**TASK OBJECTIVE:** Determine how many lines below contain the word "steps", then write that number by itself.

[Items from a data source]
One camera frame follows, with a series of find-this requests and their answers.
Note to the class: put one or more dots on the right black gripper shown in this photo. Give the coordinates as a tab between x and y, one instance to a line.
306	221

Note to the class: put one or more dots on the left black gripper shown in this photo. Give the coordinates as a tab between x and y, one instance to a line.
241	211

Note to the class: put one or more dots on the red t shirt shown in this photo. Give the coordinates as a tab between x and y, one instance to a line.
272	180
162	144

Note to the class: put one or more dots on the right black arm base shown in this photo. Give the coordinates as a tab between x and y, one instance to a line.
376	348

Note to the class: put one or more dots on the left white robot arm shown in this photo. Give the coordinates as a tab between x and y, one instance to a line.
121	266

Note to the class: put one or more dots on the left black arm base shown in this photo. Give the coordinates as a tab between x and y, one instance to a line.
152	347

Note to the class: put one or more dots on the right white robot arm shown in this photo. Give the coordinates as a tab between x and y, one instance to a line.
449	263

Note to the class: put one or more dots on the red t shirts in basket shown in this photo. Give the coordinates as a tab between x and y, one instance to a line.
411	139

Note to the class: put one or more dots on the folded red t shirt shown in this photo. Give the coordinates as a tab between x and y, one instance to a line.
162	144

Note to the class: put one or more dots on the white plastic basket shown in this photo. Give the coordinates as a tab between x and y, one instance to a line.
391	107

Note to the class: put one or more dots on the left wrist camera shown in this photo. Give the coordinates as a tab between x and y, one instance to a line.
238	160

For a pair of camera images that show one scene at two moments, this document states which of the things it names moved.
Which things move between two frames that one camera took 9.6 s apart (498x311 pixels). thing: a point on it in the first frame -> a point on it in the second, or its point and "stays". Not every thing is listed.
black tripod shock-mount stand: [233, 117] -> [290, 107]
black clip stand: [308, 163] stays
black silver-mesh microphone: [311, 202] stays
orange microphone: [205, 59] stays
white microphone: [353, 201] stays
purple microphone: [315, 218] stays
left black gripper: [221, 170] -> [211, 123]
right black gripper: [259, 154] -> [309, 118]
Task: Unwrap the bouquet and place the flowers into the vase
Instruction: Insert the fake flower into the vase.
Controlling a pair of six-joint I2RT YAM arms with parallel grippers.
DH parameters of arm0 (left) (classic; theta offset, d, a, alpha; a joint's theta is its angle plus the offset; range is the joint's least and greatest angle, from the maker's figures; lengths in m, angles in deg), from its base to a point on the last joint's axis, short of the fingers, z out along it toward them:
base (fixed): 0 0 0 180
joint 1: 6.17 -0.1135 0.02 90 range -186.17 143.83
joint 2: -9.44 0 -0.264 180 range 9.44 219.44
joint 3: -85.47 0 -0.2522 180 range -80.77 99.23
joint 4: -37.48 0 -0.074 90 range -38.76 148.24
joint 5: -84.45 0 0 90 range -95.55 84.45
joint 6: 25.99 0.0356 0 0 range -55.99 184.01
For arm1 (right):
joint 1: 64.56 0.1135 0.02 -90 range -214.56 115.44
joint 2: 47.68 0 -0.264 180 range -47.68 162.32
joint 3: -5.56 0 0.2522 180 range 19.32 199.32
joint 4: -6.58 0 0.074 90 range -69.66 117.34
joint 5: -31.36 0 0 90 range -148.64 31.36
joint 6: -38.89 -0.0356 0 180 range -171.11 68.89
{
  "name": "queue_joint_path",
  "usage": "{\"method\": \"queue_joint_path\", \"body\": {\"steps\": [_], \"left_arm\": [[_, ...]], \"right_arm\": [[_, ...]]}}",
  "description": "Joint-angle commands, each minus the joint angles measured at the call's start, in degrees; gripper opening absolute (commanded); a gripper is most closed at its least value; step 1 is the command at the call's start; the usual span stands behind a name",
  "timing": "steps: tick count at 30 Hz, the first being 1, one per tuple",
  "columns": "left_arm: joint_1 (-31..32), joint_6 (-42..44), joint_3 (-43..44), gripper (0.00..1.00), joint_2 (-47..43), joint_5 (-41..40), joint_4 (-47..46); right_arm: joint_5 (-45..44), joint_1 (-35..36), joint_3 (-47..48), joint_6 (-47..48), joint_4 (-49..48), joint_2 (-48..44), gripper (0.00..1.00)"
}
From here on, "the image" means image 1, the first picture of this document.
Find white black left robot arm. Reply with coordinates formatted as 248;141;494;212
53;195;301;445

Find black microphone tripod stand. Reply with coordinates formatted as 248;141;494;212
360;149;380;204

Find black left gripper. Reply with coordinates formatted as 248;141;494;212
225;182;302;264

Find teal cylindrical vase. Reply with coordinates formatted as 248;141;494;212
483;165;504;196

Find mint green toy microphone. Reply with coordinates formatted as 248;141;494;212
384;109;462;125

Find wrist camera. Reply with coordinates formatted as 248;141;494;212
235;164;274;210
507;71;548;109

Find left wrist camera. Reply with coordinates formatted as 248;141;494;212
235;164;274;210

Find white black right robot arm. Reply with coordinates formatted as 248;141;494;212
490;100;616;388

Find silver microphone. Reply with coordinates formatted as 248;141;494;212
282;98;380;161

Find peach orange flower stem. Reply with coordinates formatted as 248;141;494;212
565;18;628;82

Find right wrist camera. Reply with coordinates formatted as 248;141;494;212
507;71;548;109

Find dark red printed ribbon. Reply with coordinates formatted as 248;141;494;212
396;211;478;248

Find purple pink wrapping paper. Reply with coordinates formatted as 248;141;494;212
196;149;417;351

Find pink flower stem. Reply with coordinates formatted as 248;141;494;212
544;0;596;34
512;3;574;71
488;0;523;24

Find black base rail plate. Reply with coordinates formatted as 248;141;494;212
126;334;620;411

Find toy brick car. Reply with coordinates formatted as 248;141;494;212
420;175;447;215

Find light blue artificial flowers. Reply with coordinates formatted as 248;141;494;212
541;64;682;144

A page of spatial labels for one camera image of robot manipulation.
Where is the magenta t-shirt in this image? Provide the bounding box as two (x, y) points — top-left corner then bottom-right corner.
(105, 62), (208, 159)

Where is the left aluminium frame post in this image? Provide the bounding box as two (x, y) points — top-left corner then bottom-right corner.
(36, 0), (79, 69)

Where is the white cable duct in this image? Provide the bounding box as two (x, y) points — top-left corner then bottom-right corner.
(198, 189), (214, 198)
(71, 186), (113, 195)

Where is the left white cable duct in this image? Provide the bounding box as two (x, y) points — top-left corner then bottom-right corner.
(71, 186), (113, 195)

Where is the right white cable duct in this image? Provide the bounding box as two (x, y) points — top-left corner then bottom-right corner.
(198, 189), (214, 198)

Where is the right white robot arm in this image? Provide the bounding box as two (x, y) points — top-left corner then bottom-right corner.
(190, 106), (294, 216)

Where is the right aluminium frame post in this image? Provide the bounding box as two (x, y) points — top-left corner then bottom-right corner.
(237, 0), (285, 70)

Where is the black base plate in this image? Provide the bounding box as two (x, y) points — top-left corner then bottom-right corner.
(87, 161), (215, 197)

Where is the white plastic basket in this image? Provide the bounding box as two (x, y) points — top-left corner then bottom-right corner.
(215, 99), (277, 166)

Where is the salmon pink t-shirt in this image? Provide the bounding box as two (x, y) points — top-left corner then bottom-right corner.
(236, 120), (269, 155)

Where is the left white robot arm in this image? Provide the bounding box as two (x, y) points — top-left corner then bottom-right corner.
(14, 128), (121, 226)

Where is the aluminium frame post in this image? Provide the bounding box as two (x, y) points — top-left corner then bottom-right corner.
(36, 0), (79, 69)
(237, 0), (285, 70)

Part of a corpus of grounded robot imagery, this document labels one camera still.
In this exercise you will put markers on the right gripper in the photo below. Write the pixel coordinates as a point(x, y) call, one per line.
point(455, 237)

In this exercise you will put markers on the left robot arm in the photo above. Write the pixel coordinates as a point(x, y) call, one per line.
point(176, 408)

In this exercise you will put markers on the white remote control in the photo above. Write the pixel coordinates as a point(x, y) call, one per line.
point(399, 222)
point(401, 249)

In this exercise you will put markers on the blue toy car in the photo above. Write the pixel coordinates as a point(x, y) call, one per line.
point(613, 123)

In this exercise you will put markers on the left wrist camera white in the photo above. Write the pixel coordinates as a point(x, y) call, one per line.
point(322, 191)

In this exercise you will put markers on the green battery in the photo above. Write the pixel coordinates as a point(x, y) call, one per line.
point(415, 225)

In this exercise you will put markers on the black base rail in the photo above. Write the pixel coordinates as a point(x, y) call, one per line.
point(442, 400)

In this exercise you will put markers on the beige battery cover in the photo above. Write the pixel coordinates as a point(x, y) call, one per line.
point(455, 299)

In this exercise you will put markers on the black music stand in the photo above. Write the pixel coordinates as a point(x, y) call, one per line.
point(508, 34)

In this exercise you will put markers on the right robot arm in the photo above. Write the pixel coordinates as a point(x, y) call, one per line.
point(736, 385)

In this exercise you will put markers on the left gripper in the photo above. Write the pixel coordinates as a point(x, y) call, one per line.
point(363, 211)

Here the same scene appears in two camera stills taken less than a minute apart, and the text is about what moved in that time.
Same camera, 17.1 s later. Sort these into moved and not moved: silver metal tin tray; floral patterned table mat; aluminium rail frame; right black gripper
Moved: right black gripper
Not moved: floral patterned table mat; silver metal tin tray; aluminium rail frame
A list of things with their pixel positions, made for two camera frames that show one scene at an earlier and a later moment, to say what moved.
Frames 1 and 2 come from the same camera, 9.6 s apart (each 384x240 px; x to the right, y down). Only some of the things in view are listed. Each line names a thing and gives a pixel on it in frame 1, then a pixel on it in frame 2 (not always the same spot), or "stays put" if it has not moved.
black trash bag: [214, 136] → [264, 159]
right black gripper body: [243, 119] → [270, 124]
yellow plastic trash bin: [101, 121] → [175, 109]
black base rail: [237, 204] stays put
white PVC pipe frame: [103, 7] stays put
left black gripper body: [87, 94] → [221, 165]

**REPLY:** 2